(What you will do): Each line of the material below that holds the word "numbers" needs to be copied.

(Records shown):
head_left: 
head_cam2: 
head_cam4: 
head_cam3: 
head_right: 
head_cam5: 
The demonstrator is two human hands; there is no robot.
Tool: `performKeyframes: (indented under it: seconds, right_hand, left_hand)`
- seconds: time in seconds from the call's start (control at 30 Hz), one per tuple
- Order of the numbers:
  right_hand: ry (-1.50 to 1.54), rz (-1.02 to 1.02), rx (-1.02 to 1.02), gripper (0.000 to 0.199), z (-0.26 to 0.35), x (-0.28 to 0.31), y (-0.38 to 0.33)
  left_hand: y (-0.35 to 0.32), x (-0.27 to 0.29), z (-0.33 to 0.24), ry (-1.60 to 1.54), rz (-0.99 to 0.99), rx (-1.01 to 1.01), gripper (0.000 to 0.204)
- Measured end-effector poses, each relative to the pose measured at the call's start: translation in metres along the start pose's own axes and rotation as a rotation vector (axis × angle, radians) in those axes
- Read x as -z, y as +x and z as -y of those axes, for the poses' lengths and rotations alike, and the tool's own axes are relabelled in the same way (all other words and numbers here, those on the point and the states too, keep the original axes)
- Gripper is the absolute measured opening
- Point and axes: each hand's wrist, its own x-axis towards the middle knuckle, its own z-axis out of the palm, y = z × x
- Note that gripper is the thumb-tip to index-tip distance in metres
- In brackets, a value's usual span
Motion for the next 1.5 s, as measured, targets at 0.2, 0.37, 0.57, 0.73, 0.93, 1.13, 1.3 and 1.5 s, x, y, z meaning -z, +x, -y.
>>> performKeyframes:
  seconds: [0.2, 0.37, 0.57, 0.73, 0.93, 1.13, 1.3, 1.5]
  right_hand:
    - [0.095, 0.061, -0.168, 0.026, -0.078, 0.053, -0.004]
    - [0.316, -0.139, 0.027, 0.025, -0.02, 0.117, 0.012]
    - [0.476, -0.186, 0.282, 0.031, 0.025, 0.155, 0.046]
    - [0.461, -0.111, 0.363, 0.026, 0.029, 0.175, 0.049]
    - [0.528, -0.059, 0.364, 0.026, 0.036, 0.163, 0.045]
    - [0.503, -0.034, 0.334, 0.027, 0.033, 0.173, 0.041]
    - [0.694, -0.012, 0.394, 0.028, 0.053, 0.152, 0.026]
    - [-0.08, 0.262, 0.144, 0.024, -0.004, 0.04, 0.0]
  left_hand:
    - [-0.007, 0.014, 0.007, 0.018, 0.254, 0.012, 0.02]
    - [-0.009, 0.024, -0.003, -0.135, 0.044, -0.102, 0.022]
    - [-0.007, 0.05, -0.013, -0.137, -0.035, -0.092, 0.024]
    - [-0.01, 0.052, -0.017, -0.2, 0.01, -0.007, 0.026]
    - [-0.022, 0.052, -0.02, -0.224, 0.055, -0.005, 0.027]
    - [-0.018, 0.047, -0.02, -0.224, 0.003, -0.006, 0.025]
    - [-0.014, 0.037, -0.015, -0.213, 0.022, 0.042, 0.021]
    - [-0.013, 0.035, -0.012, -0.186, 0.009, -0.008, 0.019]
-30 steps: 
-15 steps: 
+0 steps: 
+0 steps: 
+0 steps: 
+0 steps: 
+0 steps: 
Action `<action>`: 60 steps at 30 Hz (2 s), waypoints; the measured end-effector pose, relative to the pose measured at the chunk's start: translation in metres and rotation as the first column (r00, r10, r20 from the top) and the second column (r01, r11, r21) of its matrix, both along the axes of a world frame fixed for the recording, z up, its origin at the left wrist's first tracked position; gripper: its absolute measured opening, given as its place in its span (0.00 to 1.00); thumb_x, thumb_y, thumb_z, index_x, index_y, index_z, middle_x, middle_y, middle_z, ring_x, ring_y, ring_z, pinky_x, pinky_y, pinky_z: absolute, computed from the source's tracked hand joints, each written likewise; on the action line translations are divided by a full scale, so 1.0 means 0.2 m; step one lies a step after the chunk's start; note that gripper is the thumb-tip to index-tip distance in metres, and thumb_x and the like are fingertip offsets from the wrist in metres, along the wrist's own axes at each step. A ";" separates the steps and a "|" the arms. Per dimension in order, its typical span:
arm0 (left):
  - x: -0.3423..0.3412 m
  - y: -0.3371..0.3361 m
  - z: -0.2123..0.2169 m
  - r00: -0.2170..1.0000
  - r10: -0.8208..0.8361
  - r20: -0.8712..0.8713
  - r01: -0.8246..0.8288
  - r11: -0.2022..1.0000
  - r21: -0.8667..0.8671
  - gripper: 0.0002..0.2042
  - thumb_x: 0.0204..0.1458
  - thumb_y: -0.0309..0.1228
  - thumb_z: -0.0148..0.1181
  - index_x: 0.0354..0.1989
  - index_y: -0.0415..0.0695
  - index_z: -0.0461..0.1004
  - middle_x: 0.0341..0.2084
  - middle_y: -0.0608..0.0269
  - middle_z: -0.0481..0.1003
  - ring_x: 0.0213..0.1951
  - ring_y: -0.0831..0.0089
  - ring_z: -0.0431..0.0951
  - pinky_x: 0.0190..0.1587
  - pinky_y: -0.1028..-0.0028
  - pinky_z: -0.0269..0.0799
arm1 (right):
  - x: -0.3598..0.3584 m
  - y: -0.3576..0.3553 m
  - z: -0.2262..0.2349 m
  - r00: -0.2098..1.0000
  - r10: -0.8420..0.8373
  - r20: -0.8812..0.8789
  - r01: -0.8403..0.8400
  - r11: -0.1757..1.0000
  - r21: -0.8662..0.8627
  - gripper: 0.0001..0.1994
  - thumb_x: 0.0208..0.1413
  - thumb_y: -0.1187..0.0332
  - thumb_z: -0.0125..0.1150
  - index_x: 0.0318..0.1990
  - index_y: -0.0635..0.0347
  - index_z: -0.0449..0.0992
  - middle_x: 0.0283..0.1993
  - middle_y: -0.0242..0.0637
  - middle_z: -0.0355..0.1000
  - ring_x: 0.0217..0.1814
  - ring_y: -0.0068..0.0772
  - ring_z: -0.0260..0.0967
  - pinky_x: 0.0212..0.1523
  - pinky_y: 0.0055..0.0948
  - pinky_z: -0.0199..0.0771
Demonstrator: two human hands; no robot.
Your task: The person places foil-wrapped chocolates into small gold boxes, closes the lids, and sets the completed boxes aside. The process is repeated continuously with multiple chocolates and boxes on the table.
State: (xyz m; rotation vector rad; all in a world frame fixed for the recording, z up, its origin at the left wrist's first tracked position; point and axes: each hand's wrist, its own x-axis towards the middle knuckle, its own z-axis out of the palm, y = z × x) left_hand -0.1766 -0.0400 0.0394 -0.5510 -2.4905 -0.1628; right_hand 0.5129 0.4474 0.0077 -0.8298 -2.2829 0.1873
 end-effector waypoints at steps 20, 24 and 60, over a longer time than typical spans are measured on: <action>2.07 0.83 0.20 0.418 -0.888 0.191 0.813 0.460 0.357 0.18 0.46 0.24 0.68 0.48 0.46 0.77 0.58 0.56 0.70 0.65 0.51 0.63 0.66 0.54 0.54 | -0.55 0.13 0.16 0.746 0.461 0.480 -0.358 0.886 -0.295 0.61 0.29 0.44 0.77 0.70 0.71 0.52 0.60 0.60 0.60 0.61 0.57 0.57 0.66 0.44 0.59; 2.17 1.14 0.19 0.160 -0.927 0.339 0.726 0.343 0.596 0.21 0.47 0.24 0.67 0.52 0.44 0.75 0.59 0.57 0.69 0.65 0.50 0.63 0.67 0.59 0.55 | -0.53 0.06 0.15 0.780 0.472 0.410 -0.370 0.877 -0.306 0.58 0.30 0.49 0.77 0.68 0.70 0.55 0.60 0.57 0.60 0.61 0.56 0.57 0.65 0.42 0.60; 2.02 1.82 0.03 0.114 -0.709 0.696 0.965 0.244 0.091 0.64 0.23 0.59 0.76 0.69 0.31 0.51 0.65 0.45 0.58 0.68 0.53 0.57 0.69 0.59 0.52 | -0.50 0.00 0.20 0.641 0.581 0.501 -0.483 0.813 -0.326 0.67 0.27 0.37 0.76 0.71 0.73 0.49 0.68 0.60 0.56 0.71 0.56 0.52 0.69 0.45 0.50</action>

(Result of the task):
- Order of the numbers:
- Read x as -z, y as +x and z as -y of those axes, for the poses' lengths and rotations alike, and the tool's own axes are relabelled in the same way (all other words and numbers here, those on the point and the states too, keep the original axes)

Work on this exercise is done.